For the study, the researchers collected more than 7.765 images and 1,154 samples and tested instruments to detect photosynthetic microbes that hide within the crystals, rocks, and salt domes located within Salar de Pajonales, which is located at the boundary between the Atacama Desert and Altiplano in Chile. They also used drones to link simulated data from NASA’s HiRISE camera to ground sampling, along with producing 3D topographical mapping to determine spatial pattern data.
These specific microbes give off pigments that represent a single biosignature on NASA’s Ladder of Life Detection. The researchers chose the location due to its high-altitude location, meaning the ultraviolet radiation is higher, along with the very dry and almost inhospitable environment, meaning it’s an excellent Mars analog.
The researchers then used this data to train an ML algorithm known as convolutional neural networks (CNNs) to identify the distribution rules and patterns so it could locate similar patterns in untrained data. Their results indicated a successful biosignature detection rate as high as 87.5% compared to less than 10% conducted by random searches, along with reducing the area required for conducting such a search by as high as 97%. Their findings indicate nonrandom distribution of microbial life at Pajonales that possessed a strong connection to available water supplies.
Orbit-to-Ground investigation of biosignatures in Salar de Pajonales, Chile, which is the terrestrial Mars analog study site. (b) drone view of the site with macroscale geologic features (domes, aeolian cover, ridge networks and patterned ground) in false color. (c) 3-D rendering of dome macrohabitats from drone imagery. (d) Orange and green bands of pigments of the photosynthetic microbial communities living in Ca-sulfate micro-habitats. (Credit: N. Cabrol, M. Phillips, K. Warren-Rhodes, J. Bishop and D. Wettergreen)
“Our framework allows us to combine the power of statistical ecology with machine learning to discover and predict the patterns and rules by which nature survives and distributes itself in the harshest landscapes on Earth,” said Dr. Kim Warren-Rhodes, who is a Senior Research Scientist at the SETI Institute, and lead author of the study. “We hope other astrobiology teams adapt our approach to mapping other habitable environments and biosignatures.
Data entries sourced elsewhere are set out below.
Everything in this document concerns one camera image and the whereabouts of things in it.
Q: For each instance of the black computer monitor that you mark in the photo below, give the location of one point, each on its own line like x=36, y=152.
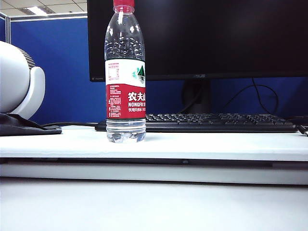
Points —
x=216, y=36

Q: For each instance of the clear plastic water bottle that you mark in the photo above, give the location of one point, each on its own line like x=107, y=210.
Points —
x=125, y=72

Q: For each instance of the white desk fan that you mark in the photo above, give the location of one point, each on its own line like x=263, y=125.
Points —
x=14, y=77

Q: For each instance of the black monitor stand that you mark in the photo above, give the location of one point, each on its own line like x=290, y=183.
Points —
x=196, y=96

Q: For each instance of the silver partition frame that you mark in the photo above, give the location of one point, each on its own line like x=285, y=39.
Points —
x=8, y=29

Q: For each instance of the ceiling light panel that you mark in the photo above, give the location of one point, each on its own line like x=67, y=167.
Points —
x=36, y=10

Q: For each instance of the black computer keyboard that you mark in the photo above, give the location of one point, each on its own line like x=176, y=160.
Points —
x=216, y=121

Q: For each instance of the dark grey cloth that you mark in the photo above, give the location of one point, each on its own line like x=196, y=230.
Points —
x=19, y=126

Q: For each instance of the red plastic bottle cap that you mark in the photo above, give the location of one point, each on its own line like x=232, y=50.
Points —
x=123, y=2

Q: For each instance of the white foam board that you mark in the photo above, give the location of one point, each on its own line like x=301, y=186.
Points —
x=192, y=146

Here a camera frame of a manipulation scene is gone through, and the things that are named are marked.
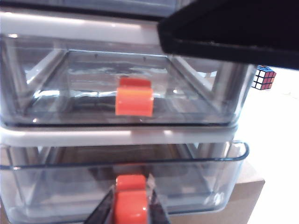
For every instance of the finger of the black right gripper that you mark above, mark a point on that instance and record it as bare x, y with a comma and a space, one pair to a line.
222, 52
233, 21

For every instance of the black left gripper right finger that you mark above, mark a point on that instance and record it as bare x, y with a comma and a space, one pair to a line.
157, 214

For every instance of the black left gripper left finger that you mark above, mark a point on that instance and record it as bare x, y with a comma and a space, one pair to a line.
102, 214

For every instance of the white plastic drawer cabinet frame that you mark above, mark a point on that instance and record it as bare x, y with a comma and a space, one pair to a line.
70, 137

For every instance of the Rubik's cube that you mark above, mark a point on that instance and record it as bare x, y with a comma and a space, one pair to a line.
264, 79

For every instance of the brown cardboard box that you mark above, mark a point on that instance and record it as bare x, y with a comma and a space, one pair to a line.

With these models, we can design tailor-made roadmaps and algorithms to guide rovers to places with the highest probability of harboring past or present life—no matter how hidden or rare.”
Going forward, the researchers plan to conduct further tests with the CNNs to help predict distribution patterns for halite microbiomes and ancient stromatolite fossils with the same ML algorithms to better understand if other natural systems exhibit the same findings from this study. After that, the team will focus on hot springs, rocks in Dry valleys, and hot springs. As their database grows, hypotheses regarding life in extreme environments will be examined, along with inventorying important analog ecosystems on Earth.
“While the high rate of biosignature detection is a central result of this study, no less important is that it successfully integrated datasets at vastly different resolutions from orbit to the ground, and finally tied regional orbital data with microbial habitats,” said Dr. Nathalie A. Cabrol, who is the Director of the SETI Institute, and a co-author on the study. “With it, our team demonstrated a pathway that enables the transition from the scales and resolutions required to characterize habitability to those that can help us find life. In that strategy, drones were essential, but so was the implementation of microbial ecology field investigations that require extended periods (up to weeks) of in situ (and in place) mapping in small areas, a strategy that was critical to characterize local environmental patterns favorable to life niches.”
This study was conducted over a five-year period and collaboration with more than 50 team members from 17 organizations and opens doors for using AI/ML to help scientists search for biosignatures throughout the cosmos, and is already being used to study exoplanets.
How will AI/ML be used to search for life beyond Earth in the coming years and decades? Only time will tell, and this is why we science!
Sources: Innovation News Network, Nature Astronomy, SETI Institute
As always, keep doing science & keep looking up!